REQUIRED ACTION:
In the entries that follow, find each line with the word "fabric" and copy it.

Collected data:
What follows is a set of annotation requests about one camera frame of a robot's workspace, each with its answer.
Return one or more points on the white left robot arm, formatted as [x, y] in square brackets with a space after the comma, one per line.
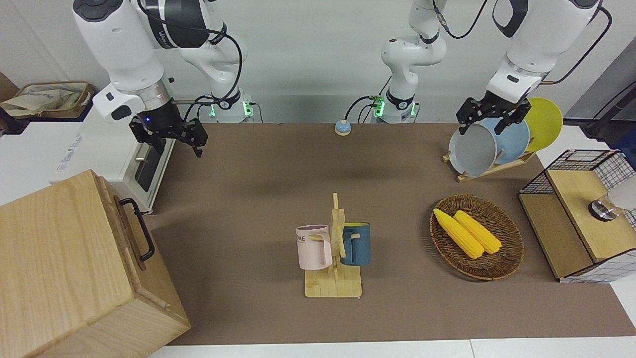
[536, 40]

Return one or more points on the yellow corn cob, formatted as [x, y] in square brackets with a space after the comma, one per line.
[459, 233]
[479, 231]

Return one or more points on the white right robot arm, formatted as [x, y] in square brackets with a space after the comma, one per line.
[119, 44]

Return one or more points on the blue service bell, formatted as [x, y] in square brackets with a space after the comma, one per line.
[343, 128]

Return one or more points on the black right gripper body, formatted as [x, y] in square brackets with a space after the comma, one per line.
[161, 122]

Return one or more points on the white toaster oven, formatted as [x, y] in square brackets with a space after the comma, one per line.
[99, 154]

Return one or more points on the black tripod stand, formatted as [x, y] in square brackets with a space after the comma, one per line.
[603, 122]

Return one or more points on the dark blue mug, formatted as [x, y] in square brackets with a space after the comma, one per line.
[360, 246]

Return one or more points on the silver white cylindrical object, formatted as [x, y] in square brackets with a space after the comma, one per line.
[608, 206]

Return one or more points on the light wooden drawer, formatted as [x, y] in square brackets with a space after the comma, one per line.
[131, 271]

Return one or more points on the brown table mat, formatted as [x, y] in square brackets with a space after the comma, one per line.
[278, 189]

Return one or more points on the yellow plate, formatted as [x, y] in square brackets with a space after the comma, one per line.
[544, 124]

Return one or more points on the brown wicker basket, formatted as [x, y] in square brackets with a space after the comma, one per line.
[507, 248]

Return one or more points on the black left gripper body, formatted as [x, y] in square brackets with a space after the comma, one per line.
[492, 107]

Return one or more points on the light blue plate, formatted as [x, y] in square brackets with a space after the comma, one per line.
[514, 141]

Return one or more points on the pink mug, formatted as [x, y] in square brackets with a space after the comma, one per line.
[313, 248]

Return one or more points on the wooden mug rack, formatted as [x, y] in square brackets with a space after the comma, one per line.
[334, 283]

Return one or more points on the wooden dish rack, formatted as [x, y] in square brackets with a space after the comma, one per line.
[497, 168]

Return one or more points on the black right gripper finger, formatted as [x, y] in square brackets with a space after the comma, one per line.
[198, 145]
[156, 145]

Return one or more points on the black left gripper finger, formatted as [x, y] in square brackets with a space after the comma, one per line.
[500, 127]
[463, 127]

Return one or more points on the cardboard box with beige bag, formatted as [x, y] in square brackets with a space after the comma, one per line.
[49, 99]

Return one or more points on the light wooden cabinet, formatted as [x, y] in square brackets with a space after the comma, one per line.
[54, 258]

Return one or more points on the grey plate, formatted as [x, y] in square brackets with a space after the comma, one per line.
[472, 151]

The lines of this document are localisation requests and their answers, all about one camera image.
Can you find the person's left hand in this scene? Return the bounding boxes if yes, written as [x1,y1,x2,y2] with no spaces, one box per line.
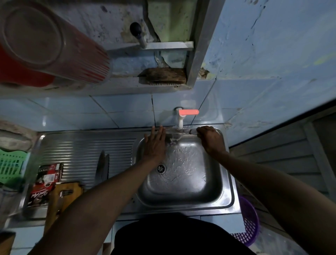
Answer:
[143,126,167,165]

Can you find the person's right hand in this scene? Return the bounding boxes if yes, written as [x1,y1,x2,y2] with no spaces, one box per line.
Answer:
[196,125,227,157]

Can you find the small wooden cutting board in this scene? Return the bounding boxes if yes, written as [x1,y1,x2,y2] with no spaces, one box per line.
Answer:
[43,182,84,234]

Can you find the knives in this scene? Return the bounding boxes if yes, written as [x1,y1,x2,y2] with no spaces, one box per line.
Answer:
[57,189,75,211]

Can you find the person's right forearm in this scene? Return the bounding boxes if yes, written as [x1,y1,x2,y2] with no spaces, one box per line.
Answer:
[215,151,336,255]

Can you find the person's left forearm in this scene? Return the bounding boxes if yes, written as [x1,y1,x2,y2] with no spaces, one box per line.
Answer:
[27,157,158,255]

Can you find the person's black clothing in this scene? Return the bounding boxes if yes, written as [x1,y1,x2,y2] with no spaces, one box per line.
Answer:
[110,213,257,255]

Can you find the grey slatted wooden door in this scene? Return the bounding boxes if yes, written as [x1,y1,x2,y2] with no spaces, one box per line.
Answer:
[230,105,336,253]

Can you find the wooden scrub brush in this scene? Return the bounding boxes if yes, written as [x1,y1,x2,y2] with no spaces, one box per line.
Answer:
[139,68,187,86]

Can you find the stainless steel sink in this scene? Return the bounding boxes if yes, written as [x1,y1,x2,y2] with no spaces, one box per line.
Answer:
[5,127,242,221]

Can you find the purple plastic basket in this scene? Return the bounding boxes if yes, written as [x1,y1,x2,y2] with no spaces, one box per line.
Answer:
[231,195,260,247]

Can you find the red black sachet pack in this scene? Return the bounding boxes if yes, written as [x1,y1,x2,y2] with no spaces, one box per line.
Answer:
[27,163,64,207]

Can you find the red striped drinking glass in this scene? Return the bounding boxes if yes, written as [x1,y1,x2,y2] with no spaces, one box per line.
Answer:
[0,0,112,84]

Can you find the green plastic basket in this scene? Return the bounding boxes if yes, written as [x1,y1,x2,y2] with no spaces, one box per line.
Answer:
[0,148,29,184]

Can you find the red plastic cup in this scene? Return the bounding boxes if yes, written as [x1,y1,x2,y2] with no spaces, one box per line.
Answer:
[0,44,56,88]

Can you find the checked dishcloth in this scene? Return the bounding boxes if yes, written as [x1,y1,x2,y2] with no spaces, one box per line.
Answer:
[0,184,21,229]

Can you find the wooden knife block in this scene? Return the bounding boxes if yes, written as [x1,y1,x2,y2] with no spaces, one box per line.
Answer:
[0,231,16,255]

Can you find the white faucet orange handle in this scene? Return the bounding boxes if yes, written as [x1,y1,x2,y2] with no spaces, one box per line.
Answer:
[174,107,200,130]

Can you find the black knob handle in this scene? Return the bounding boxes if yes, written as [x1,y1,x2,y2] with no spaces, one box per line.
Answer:
[130,22,147,49]

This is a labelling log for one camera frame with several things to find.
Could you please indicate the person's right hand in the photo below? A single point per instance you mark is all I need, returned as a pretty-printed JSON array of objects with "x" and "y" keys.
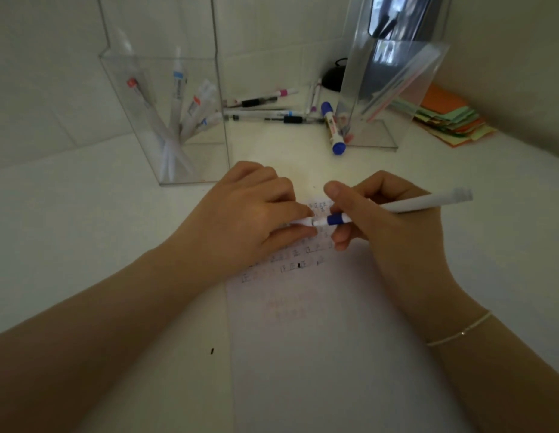
[{"x": 410, "y": 248}]

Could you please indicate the thick white marker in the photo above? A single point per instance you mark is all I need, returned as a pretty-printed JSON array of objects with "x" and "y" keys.
[{"x": 336, "y": 135}]

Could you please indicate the person's left forearm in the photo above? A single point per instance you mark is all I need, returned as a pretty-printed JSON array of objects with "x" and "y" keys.
[{"x": 81, "y": 347}]

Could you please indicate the stack of coloured sticky notes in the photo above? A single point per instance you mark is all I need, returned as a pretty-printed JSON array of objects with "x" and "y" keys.
[{"x": 446, "y": 101}]

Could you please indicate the black bag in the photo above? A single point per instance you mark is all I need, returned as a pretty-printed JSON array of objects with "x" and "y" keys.
[{"x": 333, "y": 78}]

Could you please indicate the clear pen black grip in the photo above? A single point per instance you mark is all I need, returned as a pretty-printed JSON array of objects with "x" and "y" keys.
[{"x": 290, "y": 119}]

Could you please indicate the person's left hand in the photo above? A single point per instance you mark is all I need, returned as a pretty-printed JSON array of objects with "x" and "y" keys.
[{"x": 243, "y": 220}]

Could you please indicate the white pen light blue band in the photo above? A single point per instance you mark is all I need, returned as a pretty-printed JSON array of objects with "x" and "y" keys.
[{"x": 178, "y": 85}]

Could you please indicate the clear acrylic box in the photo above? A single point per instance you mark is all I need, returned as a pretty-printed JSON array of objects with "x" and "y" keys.
[
  {"x": 148, "y": 22},
  {"x": 351, "y": 85}
]

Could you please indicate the white paper sheet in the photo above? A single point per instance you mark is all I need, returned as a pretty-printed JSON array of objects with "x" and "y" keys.
[{"x": 329, "y": 378}]

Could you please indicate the white pen light blue end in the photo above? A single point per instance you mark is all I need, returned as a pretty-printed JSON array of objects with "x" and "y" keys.
[{"x": 252, "y": 114}]

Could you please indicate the white pen dark blue grip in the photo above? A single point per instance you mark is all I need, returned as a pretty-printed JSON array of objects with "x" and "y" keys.
[{"x": 419, "y": 203}]

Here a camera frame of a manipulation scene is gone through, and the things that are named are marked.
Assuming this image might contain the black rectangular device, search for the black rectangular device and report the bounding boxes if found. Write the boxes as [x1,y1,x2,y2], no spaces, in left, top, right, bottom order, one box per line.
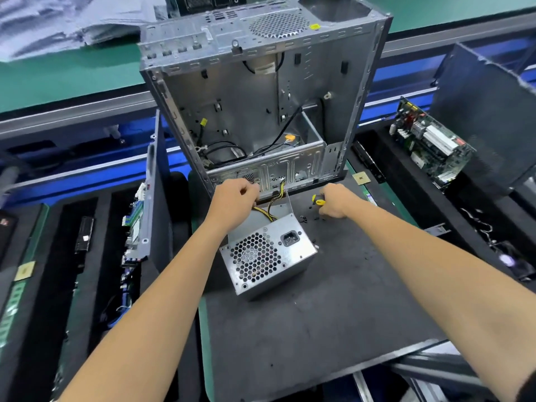
[0,210,18,266]

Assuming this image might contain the large black metal panel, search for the large black metal panel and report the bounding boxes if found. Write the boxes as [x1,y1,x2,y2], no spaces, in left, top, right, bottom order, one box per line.
[430,41,536,199]

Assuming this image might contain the green motherboard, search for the green motherboard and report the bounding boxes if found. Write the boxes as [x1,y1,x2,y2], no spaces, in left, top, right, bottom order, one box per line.
[121,183,152,266]

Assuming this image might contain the small black rectangular component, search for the small black rectangular component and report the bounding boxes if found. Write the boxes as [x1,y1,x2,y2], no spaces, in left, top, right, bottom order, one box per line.
[74,215,97,255]

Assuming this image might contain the silver power supply unit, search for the silver power supply unit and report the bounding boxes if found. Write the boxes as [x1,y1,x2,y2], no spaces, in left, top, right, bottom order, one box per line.
[218,210,320,299]

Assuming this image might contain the black foam tray with recess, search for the black foam tray with recess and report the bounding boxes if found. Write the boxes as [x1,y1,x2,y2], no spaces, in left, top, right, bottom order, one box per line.
[350,119,536,287]

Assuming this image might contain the black cardboard box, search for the black cardboard box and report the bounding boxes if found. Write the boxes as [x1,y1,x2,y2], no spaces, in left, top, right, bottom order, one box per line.
[166,0,250,18]

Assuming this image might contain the blue data cables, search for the blue data cables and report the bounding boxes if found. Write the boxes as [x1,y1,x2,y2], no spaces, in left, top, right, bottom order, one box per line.
[106,304,132,332]

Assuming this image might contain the person's left forearm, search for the person's left forearm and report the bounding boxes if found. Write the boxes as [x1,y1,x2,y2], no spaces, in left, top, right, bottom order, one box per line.
[57,220,229,402]

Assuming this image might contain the small black metal bracket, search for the small black metal bracket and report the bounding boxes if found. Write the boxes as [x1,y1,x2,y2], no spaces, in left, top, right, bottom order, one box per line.
[422,222,454,240]

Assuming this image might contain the green board with white parts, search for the green board with white parts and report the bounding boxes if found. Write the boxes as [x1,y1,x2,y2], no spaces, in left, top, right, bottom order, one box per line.
[387,95,477,191]

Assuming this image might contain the silver metal computer case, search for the silver metal computer case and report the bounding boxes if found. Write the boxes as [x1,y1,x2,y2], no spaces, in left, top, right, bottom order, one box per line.
[137,0,394,203]

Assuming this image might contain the green conveyor belt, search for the green conveyor belt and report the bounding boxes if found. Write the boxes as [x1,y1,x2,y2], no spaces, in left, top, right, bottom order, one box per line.
[0,0,536,114]

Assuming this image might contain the long green memory strip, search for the long green memory strip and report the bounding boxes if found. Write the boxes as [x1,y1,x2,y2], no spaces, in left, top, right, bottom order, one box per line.
[0,205,52,358]
[49,270,82,400]

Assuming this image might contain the scattered small black screws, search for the scattered small black screws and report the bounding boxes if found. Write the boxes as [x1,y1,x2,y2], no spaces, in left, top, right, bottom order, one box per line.
[297,192,329,227]

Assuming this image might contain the black foam tray with slots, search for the black foam tray with slots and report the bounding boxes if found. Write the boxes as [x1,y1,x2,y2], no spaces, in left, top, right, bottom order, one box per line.
[0,182,204,402]

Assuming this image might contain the person's right forearm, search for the person's right forearm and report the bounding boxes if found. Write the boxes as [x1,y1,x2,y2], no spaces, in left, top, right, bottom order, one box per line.
[350,202,536,402]

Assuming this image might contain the dark grey case side panel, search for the dark grey case side panel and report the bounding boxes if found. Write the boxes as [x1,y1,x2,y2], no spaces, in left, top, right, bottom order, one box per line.
[142,108,175,295]

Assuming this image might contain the small black lit fan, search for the small black lit fan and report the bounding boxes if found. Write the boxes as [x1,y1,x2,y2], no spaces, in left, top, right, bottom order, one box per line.
[492,241,534,279]

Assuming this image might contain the stack of grey paper sheets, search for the stack of grey paper sheets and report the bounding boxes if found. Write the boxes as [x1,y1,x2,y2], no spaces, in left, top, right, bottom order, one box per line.
[0,0,169,64]

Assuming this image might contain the person's left hand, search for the person's left hand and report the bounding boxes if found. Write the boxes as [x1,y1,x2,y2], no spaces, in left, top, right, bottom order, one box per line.
[203,178,263,237]

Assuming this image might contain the person's right hand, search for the person's right hand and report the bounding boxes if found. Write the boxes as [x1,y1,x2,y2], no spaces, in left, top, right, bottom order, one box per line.
[313,181,370,221]

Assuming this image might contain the black foam work mat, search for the black foam work mat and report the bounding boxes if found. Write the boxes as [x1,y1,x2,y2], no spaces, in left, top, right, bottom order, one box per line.
[188,157,451,402]

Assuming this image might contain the grey metal conveyor rail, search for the grey metal conveyor rail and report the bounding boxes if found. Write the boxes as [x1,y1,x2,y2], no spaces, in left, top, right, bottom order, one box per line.
[0,11,536,141]

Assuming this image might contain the person's black clothing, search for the person's black clothing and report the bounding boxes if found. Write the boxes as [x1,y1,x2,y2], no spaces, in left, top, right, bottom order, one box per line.
[518,375,536,402]

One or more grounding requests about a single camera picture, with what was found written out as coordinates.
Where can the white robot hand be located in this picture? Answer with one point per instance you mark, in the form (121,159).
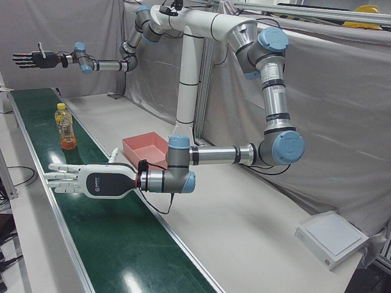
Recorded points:
(104,183)

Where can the black equipment rack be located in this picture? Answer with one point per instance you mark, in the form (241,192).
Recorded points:
(6,226)

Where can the aluminium overhead beam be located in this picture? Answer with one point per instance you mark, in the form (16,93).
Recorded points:
(305,11)

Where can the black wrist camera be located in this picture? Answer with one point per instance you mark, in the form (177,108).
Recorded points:
(142,166)

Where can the grey fabric backdrop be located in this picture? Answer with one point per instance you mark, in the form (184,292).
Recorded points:
(61,24)

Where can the pink plastic basket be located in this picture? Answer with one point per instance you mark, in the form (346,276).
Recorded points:
(149,151)

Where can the grey fabric side curtain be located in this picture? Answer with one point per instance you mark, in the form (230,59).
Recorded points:
(336,107)

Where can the flat white box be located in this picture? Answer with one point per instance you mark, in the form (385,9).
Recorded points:
(333,238)

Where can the aluminium support column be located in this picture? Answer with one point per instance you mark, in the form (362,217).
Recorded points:
(206,91)

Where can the aluminium corner frame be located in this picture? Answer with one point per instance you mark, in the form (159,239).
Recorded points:
(385,253)

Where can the black head camera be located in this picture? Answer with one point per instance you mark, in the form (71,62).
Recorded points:
(168,10)

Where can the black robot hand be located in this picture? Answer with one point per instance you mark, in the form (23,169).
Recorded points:
(46,60)

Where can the green conveyor belt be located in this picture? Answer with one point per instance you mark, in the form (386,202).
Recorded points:
(107,229)

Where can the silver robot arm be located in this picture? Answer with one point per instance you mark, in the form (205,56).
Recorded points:
(273,100)
(107,65)

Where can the aluminium table leg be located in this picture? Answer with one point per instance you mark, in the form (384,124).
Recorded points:
(9,186)

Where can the white robot torso column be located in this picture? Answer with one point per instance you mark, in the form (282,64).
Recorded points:
(189,76)

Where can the yellow hard hat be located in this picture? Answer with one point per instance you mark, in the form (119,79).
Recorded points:
(362,24)
(366,9)

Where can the yellow black striped bar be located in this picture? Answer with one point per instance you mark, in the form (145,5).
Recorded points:
(293,16)

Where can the small white box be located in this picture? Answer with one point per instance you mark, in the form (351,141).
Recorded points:
(4,102)

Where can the orange juice bottle yellow cap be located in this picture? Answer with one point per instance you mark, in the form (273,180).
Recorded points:
(65,128)

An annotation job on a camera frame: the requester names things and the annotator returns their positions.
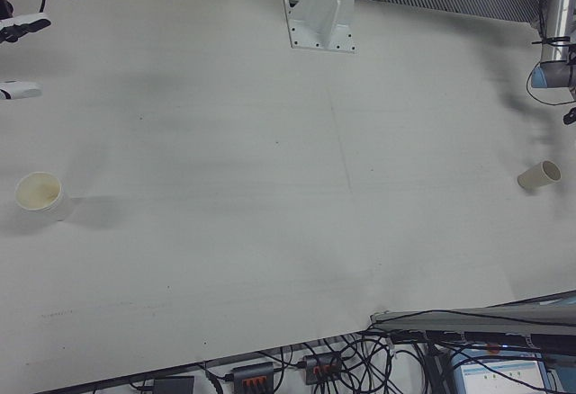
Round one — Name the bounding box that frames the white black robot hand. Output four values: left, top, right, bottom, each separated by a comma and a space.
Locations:
0, 12, 52, 101

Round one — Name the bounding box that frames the wide white paper cup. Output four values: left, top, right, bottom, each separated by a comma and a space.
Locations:
14, 171, 76, 223

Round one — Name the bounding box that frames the small beige paper cup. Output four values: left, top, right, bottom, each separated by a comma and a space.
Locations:
517, 159, 563, 191

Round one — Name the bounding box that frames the black box device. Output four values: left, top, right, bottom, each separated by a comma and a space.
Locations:
152, 376, 196, 394

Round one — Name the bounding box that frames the black orange usb hub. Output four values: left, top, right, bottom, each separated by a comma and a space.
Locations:
230, 362, 276, 394
302, 352, 347, 386

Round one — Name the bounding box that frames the blue edged tablet pendant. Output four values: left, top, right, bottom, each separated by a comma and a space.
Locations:
449, 351, 551, 394

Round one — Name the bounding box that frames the white camera mount stand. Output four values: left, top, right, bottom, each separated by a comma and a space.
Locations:
282, 0, 368, 54

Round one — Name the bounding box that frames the aluminium profile post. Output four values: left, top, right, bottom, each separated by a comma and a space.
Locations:
370, 291, 576, 337

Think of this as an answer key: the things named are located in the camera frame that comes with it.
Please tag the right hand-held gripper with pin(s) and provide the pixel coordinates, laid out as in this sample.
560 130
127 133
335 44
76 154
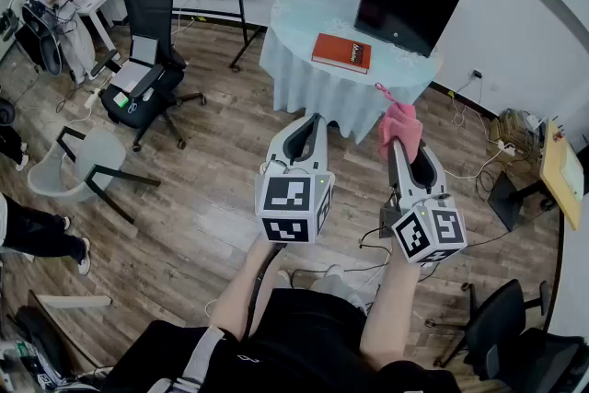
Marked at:
428 230

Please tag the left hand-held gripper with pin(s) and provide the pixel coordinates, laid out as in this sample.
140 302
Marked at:
294 193

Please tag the pink cloth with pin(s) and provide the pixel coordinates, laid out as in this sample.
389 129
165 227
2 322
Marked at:
400 126

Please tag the red book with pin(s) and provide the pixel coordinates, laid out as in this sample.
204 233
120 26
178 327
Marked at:
338 50

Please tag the person's left forearm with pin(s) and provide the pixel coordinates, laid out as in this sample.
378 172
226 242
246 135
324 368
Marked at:
239 290

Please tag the person's right forearm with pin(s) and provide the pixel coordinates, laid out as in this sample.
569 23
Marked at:
391 313

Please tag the light blue flowered tablecloth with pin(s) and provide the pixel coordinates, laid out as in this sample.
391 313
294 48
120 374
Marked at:
299 73

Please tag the black stand base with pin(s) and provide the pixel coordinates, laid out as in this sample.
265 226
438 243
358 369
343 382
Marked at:
504 198

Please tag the white power strip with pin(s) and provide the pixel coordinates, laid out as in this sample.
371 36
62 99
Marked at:
92 99
507 147

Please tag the cardboard pile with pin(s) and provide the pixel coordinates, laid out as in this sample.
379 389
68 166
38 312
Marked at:
513 124

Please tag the light wooden desk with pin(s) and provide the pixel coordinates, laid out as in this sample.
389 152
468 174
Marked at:
552 170

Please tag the black office chair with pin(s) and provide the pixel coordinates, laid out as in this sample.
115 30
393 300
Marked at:
501 313
147 9

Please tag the scissors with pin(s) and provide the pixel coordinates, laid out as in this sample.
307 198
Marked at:
132 106

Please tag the silver laptop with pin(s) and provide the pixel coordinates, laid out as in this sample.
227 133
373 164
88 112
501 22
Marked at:
133 76

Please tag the green and white box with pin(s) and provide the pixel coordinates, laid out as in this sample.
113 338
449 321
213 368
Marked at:
120 100

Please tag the person's black shirt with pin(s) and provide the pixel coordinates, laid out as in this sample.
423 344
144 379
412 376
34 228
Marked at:
303 336

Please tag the grey chair with black legs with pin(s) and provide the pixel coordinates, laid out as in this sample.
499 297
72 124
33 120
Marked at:
99 152

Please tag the black mesh chair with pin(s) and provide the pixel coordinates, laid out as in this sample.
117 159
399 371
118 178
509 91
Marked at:
39 46

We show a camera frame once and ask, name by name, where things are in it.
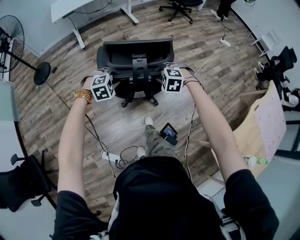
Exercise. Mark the black power adapter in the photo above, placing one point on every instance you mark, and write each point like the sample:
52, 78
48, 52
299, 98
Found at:
54, 69

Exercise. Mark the person's right white shoe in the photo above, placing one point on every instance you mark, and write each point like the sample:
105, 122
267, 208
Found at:
148, 120

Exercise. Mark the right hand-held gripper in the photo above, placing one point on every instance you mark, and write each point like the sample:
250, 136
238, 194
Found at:
173, 82

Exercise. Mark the green bottle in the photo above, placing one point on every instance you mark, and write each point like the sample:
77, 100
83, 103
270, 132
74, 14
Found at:
259, 160

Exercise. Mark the light wooden table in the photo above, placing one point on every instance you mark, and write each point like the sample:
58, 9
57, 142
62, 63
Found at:
248, 131

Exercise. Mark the person's right forearm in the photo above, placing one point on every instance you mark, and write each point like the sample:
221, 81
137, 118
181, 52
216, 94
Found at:
211, 122

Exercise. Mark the black mesh chair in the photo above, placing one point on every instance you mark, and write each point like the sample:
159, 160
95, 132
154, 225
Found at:
122, 56

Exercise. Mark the black standing fan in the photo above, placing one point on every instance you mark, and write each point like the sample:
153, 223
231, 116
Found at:
42, 73

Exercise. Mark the person's white shoe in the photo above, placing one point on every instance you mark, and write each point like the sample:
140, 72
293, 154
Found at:
148, 120
141, 152

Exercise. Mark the black screen device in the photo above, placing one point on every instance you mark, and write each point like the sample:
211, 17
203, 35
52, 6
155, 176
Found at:
169, 132

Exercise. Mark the person's black t-shirt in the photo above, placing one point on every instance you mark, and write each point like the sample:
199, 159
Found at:
159, 199

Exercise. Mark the white folding stool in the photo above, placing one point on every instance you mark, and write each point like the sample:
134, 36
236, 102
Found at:
270, 37

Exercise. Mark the person's right hand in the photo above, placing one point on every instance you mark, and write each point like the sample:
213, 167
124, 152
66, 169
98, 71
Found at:
188, 76

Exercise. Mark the person's camouflage trousers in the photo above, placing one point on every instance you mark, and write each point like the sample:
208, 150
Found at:
157, 143

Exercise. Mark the person's left hand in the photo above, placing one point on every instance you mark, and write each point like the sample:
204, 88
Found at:
87, 84

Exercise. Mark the white desk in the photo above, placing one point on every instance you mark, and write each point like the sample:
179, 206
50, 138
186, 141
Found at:
68, 8

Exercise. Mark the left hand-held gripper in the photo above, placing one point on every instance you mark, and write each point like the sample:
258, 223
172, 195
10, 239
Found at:
103, 87

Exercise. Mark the person's left forearm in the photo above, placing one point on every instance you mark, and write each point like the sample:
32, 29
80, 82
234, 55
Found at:
70, 140

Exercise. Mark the black office chair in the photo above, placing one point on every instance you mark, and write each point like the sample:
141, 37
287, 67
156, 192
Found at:
287, 55
180, 9
21, 185

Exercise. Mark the person's left white shoe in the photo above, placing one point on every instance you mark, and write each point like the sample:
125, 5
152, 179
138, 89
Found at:
141, 152

TASK OUTPUT:
Where can the grey fabric backdrop be located in this picture? Answer with one point per instance you mark, in the form (184,292).
Where can the grey fabric side curtain be located in this picture? Answer with one point per instance you mark, in the form (230,59).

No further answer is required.